The Geophysical Institute Education Outreach group offers basic astronomy education through a team of volunteers who deliver exciting digital presentations via the StarLab digital portable planetarium. Presentations are available to schools, civic groups, and other nonprofit community organizations. Staff time and travel must be paid by the hosting organization for presentations outside of the Fairbanks North Star Borough. To arrange a presentation for your group, contact the GI Education Outreach office at 907-474-1910.
Community Science Night
As part of our visit, we offer an evening of fun and learning for the whole community. Participants enjoy hands-on activities outside the dome as well as planetarium shows inside the dome.
Activities led by local volunteers include Van Gogh’s Starry Night, Solar System on a String, Constellation Tube. Glow in the Dark Poster, and Build an Astrolabe.

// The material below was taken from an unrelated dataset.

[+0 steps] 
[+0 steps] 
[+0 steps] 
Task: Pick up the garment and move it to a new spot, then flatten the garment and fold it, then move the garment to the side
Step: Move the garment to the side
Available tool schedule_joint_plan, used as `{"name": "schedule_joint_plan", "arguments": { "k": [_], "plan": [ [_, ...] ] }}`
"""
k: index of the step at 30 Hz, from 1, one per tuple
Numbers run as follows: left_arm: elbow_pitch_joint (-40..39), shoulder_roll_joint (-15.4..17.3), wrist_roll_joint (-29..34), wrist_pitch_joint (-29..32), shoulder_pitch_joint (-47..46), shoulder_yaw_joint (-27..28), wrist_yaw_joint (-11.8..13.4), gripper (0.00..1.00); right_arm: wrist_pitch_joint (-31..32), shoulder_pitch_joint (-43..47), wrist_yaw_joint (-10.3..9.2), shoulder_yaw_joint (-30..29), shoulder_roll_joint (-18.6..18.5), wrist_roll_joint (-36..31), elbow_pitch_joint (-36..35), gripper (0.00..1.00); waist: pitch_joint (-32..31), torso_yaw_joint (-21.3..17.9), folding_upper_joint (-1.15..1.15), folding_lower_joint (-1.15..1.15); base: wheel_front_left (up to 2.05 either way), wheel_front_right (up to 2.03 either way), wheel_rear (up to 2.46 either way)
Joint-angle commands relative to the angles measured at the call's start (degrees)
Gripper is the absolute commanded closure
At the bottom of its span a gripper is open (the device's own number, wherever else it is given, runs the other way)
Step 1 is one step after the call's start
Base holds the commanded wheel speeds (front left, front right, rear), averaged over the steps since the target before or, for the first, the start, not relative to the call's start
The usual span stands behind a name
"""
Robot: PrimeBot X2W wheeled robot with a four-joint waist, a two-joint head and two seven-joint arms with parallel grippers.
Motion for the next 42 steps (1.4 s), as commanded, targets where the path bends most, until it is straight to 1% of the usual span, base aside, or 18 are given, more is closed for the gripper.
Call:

In collaboration with grant partners and schools throughout the state, the planetarium has visited the following locations:
Aurora Storm Planetarium Movie
With NASA funding, The GI, in partnership with UA's Museum of the North, created an 11-minute planetarium movie about the Aurora Borealis. The movie briefly discusses the cultural significance of the aurora, provides an introduction to the science of the aurora, and describes some of the challenges of filming the aurora. Extensive time-lapse imaging of the urora is featured. Loch Ness Productions is the official distributor of Aurora Storm; the movie has no license fee and LNP charges a nominal amount for encoding into different formats. The dome master (available from LNP) is 2K pixels across, but a 1K-across QuickTime version can be given if you contact our office.
History of the Program
The Digital StarLab was purchased in 2007 with monies donated to the UA Foundation by BP and ConocoPhillips, and shortly thereafter faculty and staff at the GI began giving presentations at local schools. A NASA grant to the GI and UA's Museum of the North (PI Robert Herrick, GI; co-investigator Laura Conner, then at UAMN) provided staff salaries and travel monies for a four-year period, during which time the Museum of the North coordinated logistics and oversaw the program. After cessation of the NASA grant, the program has moved to a volunteer-supported model, with the GI Education Outreach group assuming responsibility for equipment maintenance and scheduling logistics. Robert Herrick, research professor at the GI, has overseen the program since its inception.